Analyzing some trends…part two

like i said yesterday,  thom rainer is the president and CEO of lifeway christian resources,  an author,  a speaker,  and a well-respected analyst of trends in the modern church culture.   if you want,  you can check out his blog here.

this past weekend,  he wrote about five major trends in culture that he and the lifeway research team projects will have a major impact on the church in america…and we’re going to look at different one  each day this week.

the first trend was about the millennial generation (also known as generation Y)… the kids born to the baby boomers.   these are the teenagers and twenty-somethings we see around us everyday… and of the nearly 80 million of them in the united states,  only 15 percent are christian.   here’s number two:

The dominant attitude of this huge generation toward Christianity will be largely indifferent.   Only 13 percent of the Millennials rank any type of spiritual matter as important to their lives.   They are not angry at churches and Christians.   They simply ignore us because they do not deem us as meaningful or relevant.

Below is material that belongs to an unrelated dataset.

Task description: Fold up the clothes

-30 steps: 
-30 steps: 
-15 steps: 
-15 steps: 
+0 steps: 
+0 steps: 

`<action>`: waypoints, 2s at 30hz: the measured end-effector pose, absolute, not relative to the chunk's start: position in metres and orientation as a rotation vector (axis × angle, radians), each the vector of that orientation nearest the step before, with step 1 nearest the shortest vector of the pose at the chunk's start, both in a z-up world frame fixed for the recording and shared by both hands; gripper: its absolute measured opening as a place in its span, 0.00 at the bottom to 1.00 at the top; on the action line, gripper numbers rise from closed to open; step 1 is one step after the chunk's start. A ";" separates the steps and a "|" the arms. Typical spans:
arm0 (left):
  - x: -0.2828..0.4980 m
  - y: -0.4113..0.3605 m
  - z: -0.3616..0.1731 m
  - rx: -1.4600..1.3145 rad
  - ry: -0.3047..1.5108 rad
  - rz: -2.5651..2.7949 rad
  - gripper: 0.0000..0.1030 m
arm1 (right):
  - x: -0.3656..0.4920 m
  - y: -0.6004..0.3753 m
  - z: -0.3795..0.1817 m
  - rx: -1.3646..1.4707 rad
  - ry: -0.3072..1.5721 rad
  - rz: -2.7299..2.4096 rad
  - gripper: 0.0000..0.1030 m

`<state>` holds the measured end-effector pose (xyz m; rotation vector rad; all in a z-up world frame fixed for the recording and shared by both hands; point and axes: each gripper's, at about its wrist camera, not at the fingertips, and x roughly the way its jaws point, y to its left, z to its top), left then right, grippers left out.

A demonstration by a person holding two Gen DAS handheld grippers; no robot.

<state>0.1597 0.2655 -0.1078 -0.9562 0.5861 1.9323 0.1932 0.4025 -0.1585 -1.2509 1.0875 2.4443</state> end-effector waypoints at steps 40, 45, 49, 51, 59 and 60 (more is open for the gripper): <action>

and i don’t need some big dog church analyst to tell me this trend is true.   i know it personally.   i have a number of twenty-somethings in my life who are living proof.   church is no longer a factor in their lives.    and they are not angry.   they just fail to see the point anymore.

they tried it.   it stopped making sense.   other things began to be more important.   life seems to be fine without the church.   less guilt.   less complication.   less confusion.   many of them were the ones that asked the hard questions and saw the hypocrisy.   so they walked away.

most days,  it breaks my heart.   i don’t blame myself.   could i (we) have done things differently?   of course.   would it have made a difference?   who knows.   but i refuse to give up and i’m definitely committed to fixing what’s wrong when i find it.

we have to stop being afraid of questions and recognize that doubt is not a sign of weakness…nor is it an attack on our belief system.   it’s simply part of the journey.   we need to become more  familiar with their struggles and criticisms of the church and stop being so sensitive to what they see as wrong,  intolerant,  or judgmental.

i’m convinced that eventually,  most people (including millennials) are all looking for the same things.   genuine friendship.   room for individuality.   hope and help in times of difficulty and tragedy.   instead of tidy,  authoritative answers to every difficult question,  i think they are looking for a place to wrestle with doubt and have honest,  affirming dialogue.

the word of god is clear that only the holy spirit can change people’s hearts.   i’m content to keep that job off my plate…and be diligent about creating an environment where people can have an easier time making that connection.